Only one stretch of the data below is wanted: the lines starting at the one with "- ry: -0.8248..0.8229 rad" and ending at the one with "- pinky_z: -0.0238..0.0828", both included, given again exactly.
Start of Records for processing
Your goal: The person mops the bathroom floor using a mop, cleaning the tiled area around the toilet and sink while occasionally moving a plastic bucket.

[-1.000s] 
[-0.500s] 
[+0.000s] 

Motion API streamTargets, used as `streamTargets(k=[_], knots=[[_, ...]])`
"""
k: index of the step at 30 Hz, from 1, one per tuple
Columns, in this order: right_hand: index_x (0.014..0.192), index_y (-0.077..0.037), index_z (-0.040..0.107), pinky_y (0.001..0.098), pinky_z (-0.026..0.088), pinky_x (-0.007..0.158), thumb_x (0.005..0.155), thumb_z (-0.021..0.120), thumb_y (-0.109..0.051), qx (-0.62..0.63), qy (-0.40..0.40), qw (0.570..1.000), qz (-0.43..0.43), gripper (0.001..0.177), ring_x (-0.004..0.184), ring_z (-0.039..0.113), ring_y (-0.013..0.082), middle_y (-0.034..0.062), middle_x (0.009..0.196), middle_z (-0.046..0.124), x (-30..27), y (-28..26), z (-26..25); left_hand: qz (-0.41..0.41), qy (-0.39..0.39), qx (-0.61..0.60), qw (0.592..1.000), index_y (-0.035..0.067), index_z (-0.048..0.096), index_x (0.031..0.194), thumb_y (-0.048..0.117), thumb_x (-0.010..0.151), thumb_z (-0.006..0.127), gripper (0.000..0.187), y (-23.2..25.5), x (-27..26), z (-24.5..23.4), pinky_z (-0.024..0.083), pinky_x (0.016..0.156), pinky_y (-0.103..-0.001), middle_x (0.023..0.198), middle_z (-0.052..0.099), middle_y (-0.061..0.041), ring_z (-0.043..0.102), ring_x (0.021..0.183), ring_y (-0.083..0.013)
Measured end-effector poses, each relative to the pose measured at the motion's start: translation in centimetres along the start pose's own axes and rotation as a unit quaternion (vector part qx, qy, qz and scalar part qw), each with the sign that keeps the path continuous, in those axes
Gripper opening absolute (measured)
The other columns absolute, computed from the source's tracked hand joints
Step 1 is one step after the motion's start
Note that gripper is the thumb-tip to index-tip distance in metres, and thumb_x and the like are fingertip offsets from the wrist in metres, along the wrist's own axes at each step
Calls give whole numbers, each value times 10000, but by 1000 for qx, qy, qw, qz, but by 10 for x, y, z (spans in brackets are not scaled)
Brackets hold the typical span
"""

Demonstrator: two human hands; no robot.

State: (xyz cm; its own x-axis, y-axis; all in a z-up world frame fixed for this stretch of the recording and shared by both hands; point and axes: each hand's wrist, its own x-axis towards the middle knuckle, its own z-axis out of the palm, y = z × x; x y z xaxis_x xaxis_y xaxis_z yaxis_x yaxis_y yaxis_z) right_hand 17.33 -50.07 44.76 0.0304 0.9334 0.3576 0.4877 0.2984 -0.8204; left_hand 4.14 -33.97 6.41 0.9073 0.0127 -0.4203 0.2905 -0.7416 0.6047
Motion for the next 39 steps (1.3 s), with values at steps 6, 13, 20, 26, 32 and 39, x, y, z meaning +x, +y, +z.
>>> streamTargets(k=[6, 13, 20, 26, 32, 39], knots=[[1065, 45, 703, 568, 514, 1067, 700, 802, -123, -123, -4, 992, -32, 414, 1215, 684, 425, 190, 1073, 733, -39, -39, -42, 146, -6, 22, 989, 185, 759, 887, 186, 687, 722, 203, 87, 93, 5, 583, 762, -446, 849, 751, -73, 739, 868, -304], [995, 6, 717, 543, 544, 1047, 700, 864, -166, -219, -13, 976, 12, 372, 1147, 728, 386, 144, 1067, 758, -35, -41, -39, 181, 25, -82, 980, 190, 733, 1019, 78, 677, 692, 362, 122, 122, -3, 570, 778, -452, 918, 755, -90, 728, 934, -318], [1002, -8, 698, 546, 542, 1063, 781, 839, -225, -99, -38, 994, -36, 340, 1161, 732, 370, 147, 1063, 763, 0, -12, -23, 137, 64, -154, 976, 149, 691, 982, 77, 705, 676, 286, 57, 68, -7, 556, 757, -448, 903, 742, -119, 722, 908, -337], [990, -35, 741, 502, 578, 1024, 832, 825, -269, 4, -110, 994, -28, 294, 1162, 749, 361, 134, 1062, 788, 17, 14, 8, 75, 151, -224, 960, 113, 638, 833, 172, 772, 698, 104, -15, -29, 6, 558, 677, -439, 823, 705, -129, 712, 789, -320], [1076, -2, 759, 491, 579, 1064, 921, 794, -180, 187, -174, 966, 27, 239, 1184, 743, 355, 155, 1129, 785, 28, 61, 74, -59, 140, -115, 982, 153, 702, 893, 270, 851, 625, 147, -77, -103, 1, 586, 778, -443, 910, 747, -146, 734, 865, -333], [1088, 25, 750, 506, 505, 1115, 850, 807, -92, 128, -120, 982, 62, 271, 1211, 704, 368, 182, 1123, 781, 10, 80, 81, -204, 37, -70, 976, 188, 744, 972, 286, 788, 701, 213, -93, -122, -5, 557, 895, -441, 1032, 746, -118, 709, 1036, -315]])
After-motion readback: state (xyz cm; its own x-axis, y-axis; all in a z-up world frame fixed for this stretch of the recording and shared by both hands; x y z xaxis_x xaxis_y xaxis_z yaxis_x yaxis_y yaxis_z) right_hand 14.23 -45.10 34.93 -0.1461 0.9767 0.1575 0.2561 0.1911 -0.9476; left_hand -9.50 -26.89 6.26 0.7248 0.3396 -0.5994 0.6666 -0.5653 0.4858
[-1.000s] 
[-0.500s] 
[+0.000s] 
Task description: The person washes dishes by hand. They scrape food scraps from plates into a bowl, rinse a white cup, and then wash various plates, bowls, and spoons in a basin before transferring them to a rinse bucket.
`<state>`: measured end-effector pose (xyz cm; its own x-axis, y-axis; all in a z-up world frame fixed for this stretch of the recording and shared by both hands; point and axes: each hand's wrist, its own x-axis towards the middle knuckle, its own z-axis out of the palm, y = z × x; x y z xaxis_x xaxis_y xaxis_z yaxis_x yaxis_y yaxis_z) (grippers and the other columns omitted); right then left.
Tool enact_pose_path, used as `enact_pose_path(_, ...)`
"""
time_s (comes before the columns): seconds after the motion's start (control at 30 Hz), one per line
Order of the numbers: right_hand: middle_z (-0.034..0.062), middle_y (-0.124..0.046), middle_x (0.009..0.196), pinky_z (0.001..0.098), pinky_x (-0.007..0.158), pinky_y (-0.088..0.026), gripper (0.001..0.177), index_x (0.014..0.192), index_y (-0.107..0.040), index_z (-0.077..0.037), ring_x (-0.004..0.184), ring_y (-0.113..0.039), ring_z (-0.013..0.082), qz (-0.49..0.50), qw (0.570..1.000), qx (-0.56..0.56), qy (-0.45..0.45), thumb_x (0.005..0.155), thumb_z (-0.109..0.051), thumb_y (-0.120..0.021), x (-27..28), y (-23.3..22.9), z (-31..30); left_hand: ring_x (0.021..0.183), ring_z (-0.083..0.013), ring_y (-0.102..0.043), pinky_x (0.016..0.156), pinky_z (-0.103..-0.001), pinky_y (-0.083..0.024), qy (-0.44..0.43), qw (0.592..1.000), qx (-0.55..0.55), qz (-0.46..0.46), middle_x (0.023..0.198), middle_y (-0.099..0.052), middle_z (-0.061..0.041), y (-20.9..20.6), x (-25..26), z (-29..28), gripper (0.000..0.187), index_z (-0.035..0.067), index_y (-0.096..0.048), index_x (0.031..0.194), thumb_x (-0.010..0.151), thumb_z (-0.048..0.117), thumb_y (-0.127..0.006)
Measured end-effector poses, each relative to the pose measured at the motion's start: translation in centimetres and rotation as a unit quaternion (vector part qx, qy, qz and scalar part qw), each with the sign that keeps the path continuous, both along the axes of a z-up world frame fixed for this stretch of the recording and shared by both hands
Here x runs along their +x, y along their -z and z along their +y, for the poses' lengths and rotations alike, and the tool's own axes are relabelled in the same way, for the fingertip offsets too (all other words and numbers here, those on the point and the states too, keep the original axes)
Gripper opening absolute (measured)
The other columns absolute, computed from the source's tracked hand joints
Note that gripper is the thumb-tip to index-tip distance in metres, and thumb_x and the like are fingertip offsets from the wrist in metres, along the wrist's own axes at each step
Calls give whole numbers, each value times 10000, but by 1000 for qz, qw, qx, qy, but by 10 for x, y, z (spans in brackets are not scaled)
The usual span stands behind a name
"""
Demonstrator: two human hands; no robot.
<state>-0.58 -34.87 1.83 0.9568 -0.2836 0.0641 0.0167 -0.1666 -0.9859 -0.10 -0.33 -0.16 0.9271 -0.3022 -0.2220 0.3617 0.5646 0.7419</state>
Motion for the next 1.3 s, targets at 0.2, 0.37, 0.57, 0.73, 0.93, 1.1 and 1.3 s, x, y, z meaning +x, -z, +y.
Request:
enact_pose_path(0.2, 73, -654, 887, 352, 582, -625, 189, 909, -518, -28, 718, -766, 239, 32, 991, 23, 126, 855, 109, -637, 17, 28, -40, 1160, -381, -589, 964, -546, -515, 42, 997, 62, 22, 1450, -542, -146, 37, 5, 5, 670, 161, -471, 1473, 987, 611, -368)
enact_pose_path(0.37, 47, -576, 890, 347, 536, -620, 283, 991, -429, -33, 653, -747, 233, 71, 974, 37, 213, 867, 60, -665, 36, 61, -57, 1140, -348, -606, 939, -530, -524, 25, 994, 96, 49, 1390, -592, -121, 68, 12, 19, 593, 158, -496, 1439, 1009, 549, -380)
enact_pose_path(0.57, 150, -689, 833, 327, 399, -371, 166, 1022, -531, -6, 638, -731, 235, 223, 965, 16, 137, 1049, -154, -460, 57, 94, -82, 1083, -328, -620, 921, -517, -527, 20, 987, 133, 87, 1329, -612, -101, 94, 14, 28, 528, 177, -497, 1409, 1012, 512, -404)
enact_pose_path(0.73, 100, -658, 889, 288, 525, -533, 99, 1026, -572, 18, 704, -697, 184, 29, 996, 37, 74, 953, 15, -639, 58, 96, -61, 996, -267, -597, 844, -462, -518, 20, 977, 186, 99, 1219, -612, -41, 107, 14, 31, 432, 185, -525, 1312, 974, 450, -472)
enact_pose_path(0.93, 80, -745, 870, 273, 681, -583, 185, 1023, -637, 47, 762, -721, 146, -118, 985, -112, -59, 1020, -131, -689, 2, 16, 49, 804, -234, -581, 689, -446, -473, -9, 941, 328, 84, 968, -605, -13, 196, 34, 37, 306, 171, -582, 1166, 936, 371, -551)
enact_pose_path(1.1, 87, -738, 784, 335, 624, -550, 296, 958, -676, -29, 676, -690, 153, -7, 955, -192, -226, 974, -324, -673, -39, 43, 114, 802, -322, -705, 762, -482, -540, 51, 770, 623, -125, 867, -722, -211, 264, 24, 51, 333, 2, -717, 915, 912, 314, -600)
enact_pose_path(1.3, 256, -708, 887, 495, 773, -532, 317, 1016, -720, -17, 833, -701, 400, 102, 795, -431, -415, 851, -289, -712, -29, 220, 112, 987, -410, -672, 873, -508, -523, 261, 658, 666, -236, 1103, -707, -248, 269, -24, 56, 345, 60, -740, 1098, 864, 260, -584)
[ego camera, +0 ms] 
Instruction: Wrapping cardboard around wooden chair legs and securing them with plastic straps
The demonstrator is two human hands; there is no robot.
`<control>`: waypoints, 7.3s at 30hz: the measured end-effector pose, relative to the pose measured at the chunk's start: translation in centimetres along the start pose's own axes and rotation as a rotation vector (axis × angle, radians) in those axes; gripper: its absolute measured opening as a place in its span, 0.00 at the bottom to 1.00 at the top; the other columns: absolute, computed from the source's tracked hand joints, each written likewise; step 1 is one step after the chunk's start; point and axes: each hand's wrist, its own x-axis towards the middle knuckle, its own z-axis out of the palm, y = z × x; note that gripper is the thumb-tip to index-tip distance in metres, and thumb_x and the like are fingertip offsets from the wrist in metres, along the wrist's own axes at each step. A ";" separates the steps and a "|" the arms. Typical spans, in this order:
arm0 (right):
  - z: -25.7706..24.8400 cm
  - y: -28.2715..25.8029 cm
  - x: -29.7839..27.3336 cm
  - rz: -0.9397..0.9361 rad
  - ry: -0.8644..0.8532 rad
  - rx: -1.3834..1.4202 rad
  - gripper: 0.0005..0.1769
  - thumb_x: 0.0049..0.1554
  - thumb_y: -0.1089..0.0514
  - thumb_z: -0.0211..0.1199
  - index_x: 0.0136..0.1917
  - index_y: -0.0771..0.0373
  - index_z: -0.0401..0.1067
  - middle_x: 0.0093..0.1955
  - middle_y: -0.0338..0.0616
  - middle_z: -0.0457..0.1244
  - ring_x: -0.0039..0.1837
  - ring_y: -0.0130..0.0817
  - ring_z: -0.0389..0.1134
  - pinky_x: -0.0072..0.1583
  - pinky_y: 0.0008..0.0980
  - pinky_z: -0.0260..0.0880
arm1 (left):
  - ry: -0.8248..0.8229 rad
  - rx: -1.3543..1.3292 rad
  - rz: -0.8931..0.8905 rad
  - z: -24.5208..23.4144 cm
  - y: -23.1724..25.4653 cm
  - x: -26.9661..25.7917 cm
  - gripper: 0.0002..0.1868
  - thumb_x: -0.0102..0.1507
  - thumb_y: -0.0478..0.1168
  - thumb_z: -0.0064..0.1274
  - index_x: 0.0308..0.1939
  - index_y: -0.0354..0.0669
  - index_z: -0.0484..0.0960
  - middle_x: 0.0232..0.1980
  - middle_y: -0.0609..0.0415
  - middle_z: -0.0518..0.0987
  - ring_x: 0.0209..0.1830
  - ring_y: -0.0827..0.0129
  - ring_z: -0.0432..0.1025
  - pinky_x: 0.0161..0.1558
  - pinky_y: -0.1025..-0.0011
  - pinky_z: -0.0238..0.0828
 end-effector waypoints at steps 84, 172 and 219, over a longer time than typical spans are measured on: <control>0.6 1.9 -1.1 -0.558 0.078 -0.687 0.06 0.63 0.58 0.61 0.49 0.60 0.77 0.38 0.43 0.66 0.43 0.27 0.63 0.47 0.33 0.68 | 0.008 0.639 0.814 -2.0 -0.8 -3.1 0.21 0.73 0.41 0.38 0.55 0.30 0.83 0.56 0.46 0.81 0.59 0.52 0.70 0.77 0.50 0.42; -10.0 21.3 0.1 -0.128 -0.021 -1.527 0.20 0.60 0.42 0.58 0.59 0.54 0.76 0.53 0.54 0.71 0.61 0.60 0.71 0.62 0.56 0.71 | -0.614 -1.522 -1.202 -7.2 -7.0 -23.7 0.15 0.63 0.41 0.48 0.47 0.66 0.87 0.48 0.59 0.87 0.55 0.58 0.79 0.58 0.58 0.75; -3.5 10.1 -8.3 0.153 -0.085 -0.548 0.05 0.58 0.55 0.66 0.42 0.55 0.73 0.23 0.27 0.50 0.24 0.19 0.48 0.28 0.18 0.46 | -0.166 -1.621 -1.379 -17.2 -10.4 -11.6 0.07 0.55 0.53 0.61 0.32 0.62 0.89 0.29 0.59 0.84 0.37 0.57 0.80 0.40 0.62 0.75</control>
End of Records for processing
▸ Result
  - ry: -0.8248..0.8229 rad
  - rx: -1.3543..1.3292 rad
  - rz: -0.8931..0.8905 rad
  - z: -24.5208..23.4144 cm
  - y: -23.1724..25.4653 cm
  - x: -26.9661..25.7917 cm
  - gripper: 0.0002..0.1868
  - thumb_x: -0.0102..0.1507
  - thumb_y: -0.0478..0.1168
  - thumb_z: -0.0064..0.1274
  - index_x: 0.0308..0.1939
  - index_y: -0.0354..0.0669
  - index_z: -0.0484..0.0960
  - middle_x: 0.0232..0.1980
  - middle_y: -0.0609..0.0415
  - middle_z: -0.0518..0.0987
  - ring_x: 0.0209..0.1830
  - ring_y: -0.0827..0.0129
  - ring_z: -0.0432..0.1025
  - pinky_x: 0.0161..0.1558
  - pinky_y: -0.1025..-0.0011
  - pinky_z: -0.0238..0.0828

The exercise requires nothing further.